**What is being asked:** Within the material below, how many lines carry the word "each"? Answer with a single number.

**Raw data:**
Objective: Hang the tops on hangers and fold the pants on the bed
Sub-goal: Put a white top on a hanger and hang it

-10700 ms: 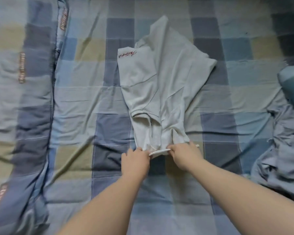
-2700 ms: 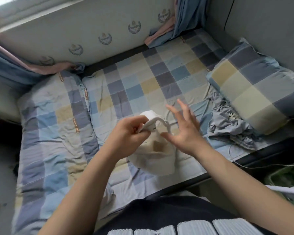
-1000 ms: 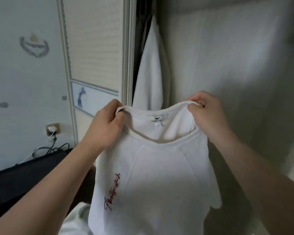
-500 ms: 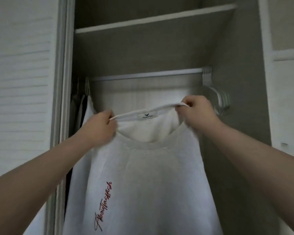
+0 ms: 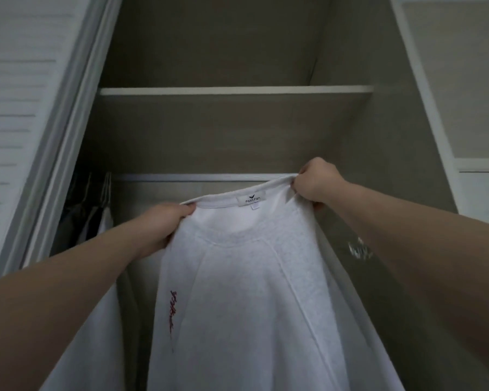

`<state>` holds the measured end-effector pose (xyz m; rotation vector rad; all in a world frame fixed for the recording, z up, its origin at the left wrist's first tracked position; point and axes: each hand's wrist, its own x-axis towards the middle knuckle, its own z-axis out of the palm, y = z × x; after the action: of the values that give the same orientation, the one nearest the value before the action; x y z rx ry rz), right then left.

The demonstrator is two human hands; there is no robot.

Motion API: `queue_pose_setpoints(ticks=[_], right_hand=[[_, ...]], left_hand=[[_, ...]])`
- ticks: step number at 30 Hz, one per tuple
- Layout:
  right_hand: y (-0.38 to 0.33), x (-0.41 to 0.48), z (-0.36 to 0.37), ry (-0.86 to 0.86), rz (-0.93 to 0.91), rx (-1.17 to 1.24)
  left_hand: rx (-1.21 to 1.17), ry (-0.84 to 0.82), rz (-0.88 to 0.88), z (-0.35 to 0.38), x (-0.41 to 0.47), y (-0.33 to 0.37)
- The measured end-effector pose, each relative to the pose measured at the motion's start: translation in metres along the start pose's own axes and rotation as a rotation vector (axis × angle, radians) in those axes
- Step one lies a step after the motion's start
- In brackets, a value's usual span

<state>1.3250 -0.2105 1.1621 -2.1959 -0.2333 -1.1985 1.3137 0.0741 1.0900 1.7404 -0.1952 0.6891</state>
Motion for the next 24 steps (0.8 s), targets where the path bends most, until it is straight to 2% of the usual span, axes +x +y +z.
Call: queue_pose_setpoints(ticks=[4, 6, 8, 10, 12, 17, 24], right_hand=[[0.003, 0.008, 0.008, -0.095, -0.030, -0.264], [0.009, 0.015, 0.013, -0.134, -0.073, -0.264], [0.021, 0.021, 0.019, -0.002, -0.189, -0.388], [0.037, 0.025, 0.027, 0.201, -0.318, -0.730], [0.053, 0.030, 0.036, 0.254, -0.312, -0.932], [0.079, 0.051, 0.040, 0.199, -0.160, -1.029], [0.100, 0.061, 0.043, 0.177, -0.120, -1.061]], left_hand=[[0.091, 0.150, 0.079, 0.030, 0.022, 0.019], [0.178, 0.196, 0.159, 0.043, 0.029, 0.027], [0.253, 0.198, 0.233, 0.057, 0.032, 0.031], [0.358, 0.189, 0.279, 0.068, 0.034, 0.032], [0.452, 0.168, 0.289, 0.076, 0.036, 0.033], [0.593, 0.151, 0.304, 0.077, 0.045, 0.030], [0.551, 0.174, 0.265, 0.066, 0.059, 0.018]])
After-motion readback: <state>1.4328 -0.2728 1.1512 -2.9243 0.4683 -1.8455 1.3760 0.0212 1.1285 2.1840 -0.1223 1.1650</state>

**Result:** 2